◆ Exercise prompt ◆
Exclude any images and output the remaining records exactly.

--- START ---

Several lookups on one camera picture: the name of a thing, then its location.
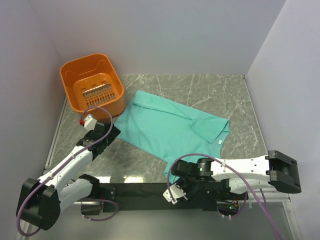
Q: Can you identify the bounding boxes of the teal t-shirt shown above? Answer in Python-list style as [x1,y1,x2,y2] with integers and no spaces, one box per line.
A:
[115,90,230,182]

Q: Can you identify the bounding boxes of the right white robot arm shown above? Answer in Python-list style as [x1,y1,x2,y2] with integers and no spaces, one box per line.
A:
[168,150,302,200]

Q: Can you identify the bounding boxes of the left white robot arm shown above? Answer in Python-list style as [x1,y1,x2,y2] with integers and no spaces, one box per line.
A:
[16,121,121,230]

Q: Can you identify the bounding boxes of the orange plastic basket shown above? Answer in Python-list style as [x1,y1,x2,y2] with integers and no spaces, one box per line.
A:
[60,53,125,117]

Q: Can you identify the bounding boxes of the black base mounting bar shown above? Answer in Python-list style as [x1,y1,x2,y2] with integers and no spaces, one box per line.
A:
[80,181,250,217]

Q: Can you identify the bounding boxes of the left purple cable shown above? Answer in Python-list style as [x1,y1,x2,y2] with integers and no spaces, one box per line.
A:
[16,106,118,237]

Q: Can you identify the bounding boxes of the purple cable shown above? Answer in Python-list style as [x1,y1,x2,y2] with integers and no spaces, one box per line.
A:
[16,106,118,237]
[166,153,285,240]

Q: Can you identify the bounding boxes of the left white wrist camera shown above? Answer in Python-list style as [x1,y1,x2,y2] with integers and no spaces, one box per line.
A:
[79,114,97,131]

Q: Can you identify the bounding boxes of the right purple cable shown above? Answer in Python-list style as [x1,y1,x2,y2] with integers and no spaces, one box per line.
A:
[166,153,285,240]

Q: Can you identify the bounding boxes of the aluminium frame rail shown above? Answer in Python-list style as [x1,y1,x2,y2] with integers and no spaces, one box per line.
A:
[43,96,67,174]

--- END ---

◆ Result of the task ◆
Several lookups on one camera picture: the name of a thing, then its location.
Q: Can you identify the bounding boxes of the teal t-shirt shown above? Answer in Python-list style as [x1,y1,x2,y2] with integers and no spaces, one box per line.
A:
[115,90,230,182]

Q: Can you identify the bounding boxes of the right white robot arm shown above? Answer in Python-list style as [x1,y1,x2,y2] with integers and no spaces, one box per line.
A:
[168,150,302,200]

Q: Can you identify the bounding boxes of the left white robot arm shown above? Answer in Python-list style as [x1,y1,x2,y2] with integers and no spaces, one box per line.
A:
[16,121,121,230]

Q: Can you identify the bounding boxes of the orange plastic basket shown above? Answer in Python-list style as [x1,y1,x2,y2] with integers and no spaces, one box per line.
A:
[60,53,125,117]

Q: Can you identify the bounding boxes of the black base mounting bar shown above? Answer in Python-list style as [x1,y1,x2,y2] with integers and no spaces, one box per line.
A:
[80,181,250,217]

Q: Can you identify the bounding boxes of the left purple cable shown above? Answer in Python-list style as [x1,y1,x2,y2] with integers and no spaces, one box per line.
A:
[16,106,118,237]

Q: Can you identify the bounding boxes of the purple cable shown above? Answer in Python-list style as [x1,y1,x2,y2] with integers and no spaces, one box per line.
A:
[16,106,118,237]
[166,153,285,240]

Q: Can you identify the bounding boxes of the left white wrist camera shown above? Answer in Python-list style as [x1,y1,x2,y2] with integers and no spaces, one box per line.
A:
[79,114,97,131]

Q: Can you identify the bounding boxes of the right purple cable shown above? Answer in Python-list style as [x1,y1,x2,y2] with integers and no spaces, one box per line.
A:
[166,153,285,240]

Q: Can you identify the bounding boxes of the aluminium frame rail shown above? Answer in Python-list style as [x1,y1,x2,y2] with integers and no spaces, one box per line.
A:
[43,96,67,174]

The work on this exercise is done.